Mark Pritchard

Personal information
- Birth name: Mark Owen Pritchard
- Date of birth: 23 November 1985 (age 40)
- Place of birth: Cardiff, Wales
- Position: Forward

Youth career
- Swansea City

Senior career*
- Years: Team / Apps / (Gls)
- 2003–2006: Swansea City / 4 / (0)
- 2005: → Merthyr Tydfil (loan) / 4 / (0)
- 2006–2007: Aldershot Town / 23 / (1)
- 2007–2009: Llanelli / 66 / (17)
- 2009–2010: Carmarthen Town / 31 / (2)
- 2010: Goytre United
- 2010–2011: Oxford City / 0 / (0)
- 2011–2013: Floreat Athena /  / (14)
- 2014–2015: Perth SC / 39 / (15)
- 2016–2017: Inglewood United / 33 / (5)
- 2017: Floreat Athena / 9 / (0)
- 2018: Subiaco AFC / 8 / (0)

International career
- 2002: Wales U19 / 3 / (0)
- 2005–2006: Wales U21 / 4 / (2)
- 2008: Wales Semi-Pro / 1 / (0)

= Mark Pritchard (footballer) =

Welsh footballer

Mark Owen Pritchard (born 23 November 1985, in Tredegar) is a Welsh footballer who plays for Subiaco AFC

==Career==

Pritchard began his career at Swansea City, making his professional debut on 21 October 2003 during a 2–0 defeat to Cambridge United.

After a short spell on loan with Merthyr Tydfil at the end of the 2004–05 season, Swansea boss Kenny Jackett deemed him surplus to requirements at the Liberty Stadium and he was allowed to join Conference National side Aldershot Town, where he scored his first senior career goal during a 4–2 defeat to Blackpool in the FA Cup.

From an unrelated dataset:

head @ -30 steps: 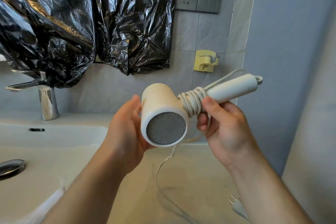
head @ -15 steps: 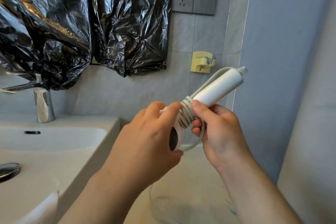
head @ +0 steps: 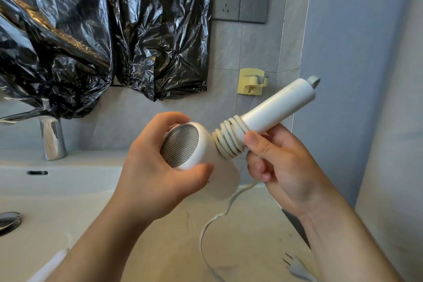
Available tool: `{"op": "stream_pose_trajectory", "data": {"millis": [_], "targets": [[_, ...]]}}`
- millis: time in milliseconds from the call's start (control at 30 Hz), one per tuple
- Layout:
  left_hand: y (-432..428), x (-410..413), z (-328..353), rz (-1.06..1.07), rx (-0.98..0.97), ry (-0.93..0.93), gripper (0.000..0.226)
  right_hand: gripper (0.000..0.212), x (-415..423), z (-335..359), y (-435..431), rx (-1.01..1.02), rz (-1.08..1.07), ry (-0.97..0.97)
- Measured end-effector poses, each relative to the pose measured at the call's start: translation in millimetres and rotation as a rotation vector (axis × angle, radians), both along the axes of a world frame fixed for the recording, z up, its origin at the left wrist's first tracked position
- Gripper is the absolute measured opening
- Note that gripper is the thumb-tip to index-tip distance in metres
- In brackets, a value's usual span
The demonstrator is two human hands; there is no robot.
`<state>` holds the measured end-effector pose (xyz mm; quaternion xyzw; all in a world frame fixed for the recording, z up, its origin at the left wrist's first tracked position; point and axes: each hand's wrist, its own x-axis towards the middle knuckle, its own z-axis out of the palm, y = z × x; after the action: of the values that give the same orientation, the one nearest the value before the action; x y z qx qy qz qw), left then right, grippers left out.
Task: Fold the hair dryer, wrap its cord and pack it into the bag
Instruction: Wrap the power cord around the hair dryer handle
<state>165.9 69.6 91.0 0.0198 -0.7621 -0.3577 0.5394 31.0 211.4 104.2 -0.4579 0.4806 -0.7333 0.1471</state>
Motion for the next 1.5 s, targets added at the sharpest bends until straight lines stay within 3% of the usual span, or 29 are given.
{"op": "stream_pose_trajectory", "data": {"millis": [267,467,600,667,767,867,933,1000,1167,1233,1367,1500], "targets": [[-7,-12,-8,-0.141,0.254,0.004,0.056,0.021,-6,-1,3,0.007,0.134,-0.036],[-14,-18,-10,-0.166,0.443,0.105,0.060,0.018,-6,-5,-3,0.054,0.009,0.019],[-6,-21,-13,0.013,0.340,0.091,0.055,0.014,2,-5,-12,-0.067,-0.073,-0.066],[-7,-26,-18,0.040,0.331,0.065,0.069,0.008,3,-4,-15,-0.125,-0.113,-0.129],[-11,-33,-27,-0.203,0.518,0.060,0.097,0.005,0,-4,-15,-0.183,-0.165,-0.219],[-5,-37,-34,-0.452,0.492,-0.035,0.080,0.005,2,-4,-17,-0.223,-0.130,-0.304],[1,-40,-34,-0.481,0.523,0.019,0.067,0.021,5,-5,-19,-0.188,-0.122,-0.253],[-2,-43,-34,-0.381,0.642,0.079,0.074,0.031,7,-8,-22,-0.161,-0.149,-0.142],[-3,-43,-29,-0.214,0.642,-0.049,0.051,0.018,8,-10,-16,-0.013,-0.157,0.127],[-2,-42,-27,-0.238,0.604,-0.080,0.061,0.014,7,-12,-14,0.086,-0.110,0.231],[-2,-39,-21,-0.178,0.579,-0.094,0.105,0.020,7,-14,-17,0.124,-0.083,0.302],[-4,-31,-13,-0.272,0.560,-0.145,0.088,0.035,5,-15,-15,0.199,-0.019,0.319]]}}
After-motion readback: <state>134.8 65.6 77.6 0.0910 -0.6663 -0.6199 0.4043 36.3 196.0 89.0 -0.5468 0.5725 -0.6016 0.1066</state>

After a relatively successful two-year spell at Llanelli he was released by the club and joined local rivals, Carmarthen Town, in the summer of 2009. He left Carmarthen in 2010, spending a brief spell at Goytre United before joining Oxford City.

Pritchard moved to Western Australia in 2011 to link up with Floreat Athena. He won the clubs Fairest and Best award twice in three seasons and also represented the State against A-League side Perth Glory.

A switch for the 2014 season took Pritchard to Perth SC where he was a key feature of the starting eleven across two seasons. He transferred to Inglewood United for the 2016 National Premier Leagues season.